Data for the tutorial can be obtained by downloading CSV files from:
https://www.census.gov/popest/data/intercensal/state/ST-EST00INT-02.html
For the tutorial I downloaded data for Alabama, Alaska and Arizona into a folder. Open the CSV files, and notice that all of them have the same layout. In this tutorial we are going to:
- Read data from the folder data source
- Concatenate all the CSV files in the folder
- Notice that state name exists in cell A2 in all the files. We are going to parse the state name from here and add it as a column
- Clean up all the comments
- Delete data for Males and Females and save data for BOTH SEXES
Step 1: Create connection to folder data source
- Open a new Excel work book
- From the ribbon, click on POWER QUERY -> From File -> From Folder
- Dialogue box opens. Browse to the folder where the CSV files are located. Click Ok
- This creates a connection to the folder as the data source
- Query editor opens
- Notice that an excel file exists in the folder. If you do have other file formats, filter it out by clicking on the arrow next to Extension and select .csv
- Click on the two arrows next to Content. This will concatenate all the CSV files and open it in the query editor
Step 2: Using Power Query to transform data
- To create a column with state names, create a copy of Column1 by right clicking on Column1 and selecting Duplicate Column
- A duplicate column is created all the way to the right. If you are not there already, scroll to the new column
- Select the cell that has the state name. From the ribbon select Home -> Split Column -> By Delimiter
- Split Column by delimiter dialogue box opens
- From the drop down select Custom
- Enter “Table 2. Intercensal Estimates of the Resident Population by Sex and Age for” in the text area below Custom drop down
- Click Ok
- Notice column is split into two
- Select Column1 – Copy.1 and right click. Select Remove
- In Column1 – Copy.2 select the cell with the state name in it
- From the ribbon select Home -> Split Column -> By Delimiter
- Split Column by delimiter dialogue box opens
- From the drop down select Colon. Click OK
- Notice column is split into two. One column with the state name we need
- Highlight Column1 – Copy.2.2, right click and select Remove
- Highlight the cell with state name in Column1 – Copy.2.1
- From the ribbon select Transform -> Fill -> Down
- Notice state name is filled in the columns
- Right click Column1-Copy2.1 and rename column as State
- Scroll to the left and select the first cell in Column1
- Right click and select Text Filters -> Does Not Contain
- This will remove the row. Also notice that there are a few more rows in Column1 which has the word “table” and we need to remove these rows
- From the APPLIED STEPS panel on the right, click on the gear next to Filtered Rows1
- Filter Rows dialogue box opens
- Replace text “table with row headers in column A and column headers in rows 3 through 4. (leading dots indicate sub-parts)” with “table”.
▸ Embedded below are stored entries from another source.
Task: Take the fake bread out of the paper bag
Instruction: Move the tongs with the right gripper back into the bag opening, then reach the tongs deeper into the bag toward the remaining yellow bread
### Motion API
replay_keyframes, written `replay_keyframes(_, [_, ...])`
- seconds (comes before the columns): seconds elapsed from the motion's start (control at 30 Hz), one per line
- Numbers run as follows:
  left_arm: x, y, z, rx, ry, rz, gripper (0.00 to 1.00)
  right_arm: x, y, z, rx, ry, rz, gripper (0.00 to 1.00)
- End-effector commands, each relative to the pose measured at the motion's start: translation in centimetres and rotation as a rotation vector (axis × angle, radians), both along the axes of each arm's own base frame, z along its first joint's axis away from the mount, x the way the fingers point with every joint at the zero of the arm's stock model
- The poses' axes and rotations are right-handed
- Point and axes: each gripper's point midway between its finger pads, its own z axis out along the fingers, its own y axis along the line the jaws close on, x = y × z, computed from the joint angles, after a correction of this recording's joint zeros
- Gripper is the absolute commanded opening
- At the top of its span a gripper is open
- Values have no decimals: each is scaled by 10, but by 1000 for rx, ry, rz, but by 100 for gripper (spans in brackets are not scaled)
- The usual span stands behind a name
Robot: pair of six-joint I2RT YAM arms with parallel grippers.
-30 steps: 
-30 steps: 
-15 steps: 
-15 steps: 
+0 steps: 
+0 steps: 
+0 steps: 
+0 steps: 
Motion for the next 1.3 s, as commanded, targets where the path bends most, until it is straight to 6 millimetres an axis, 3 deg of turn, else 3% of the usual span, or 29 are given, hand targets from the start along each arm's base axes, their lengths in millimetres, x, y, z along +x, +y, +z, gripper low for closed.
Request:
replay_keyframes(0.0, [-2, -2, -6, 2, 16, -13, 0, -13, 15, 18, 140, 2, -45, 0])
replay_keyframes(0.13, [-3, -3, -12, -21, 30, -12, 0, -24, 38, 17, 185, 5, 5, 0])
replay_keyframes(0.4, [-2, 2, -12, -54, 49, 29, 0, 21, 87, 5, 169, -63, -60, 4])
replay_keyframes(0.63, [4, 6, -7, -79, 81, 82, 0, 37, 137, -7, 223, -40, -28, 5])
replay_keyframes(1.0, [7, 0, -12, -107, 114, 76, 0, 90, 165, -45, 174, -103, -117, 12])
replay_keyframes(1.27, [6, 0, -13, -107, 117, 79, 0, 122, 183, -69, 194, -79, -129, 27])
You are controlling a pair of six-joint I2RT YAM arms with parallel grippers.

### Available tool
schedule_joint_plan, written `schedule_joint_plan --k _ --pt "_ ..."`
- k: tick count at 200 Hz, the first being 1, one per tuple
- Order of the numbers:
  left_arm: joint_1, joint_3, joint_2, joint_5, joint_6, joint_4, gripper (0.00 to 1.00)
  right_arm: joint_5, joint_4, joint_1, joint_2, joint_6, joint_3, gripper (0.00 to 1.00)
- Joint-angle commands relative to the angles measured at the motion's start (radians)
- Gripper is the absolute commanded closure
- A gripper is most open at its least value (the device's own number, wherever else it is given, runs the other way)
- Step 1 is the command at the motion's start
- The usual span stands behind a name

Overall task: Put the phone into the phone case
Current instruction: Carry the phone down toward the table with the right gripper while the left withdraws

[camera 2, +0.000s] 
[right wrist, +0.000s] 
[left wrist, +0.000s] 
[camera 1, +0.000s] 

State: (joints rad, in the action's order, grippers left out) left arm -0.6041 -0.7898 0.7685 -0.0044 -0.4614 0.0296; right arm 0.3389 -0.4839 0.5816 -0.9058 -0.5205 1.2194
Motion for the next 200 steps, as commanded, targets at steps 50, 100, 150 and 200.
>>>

- Select “And” option and in the second drop down select “does not contain” and enter “Table” in the text area
- Click OK
- This will remove all the rows with the word “table” or “Table” in the Column1
- Similarly remove all rows in Column1 with the word “Sex and Age” by right clicking on “Sex and Age” and selecting Text Filters -> Does not equal
- From the ribbon, click on Home -> Use First Row As Headers”
- Rename the first column as “Category”
- Rename column “_1” as “2000 Census”
- Notice that in the file there is data for BOTH SEXES, MALE and FEMALE. We want just BOTH SEXES. To achieve this, add a Custom column
- From the ribbon click Add Column -> Add Custom Column
- Add Custom Column dialogue box opens
- In the formula enter following:if [Category]=”BOTH SEXES” then “BOTH SEXES” else if [Category]=”MALE” then “MALE” else if [Category]=”FEMALE” then “FEMALE” else null
- Highlight the Custom column, from the filter select Transform -> Fill -> Down
- Notice Custom column if filled with BOTH SEXES, MALE and FEMALE
- Filter Custom column and select BOTH SEXES only
- Notice this filters out MALE and FEMALE categories
- Scroll to the right and Remove columns _2 and _3
- Highlight all the year columns 2000 Census, 2000, 2001 through 2009
- From the ribbon, select Transform -> Unpivot Columns -> Unpivot Columns
- Rename Attribute column as Year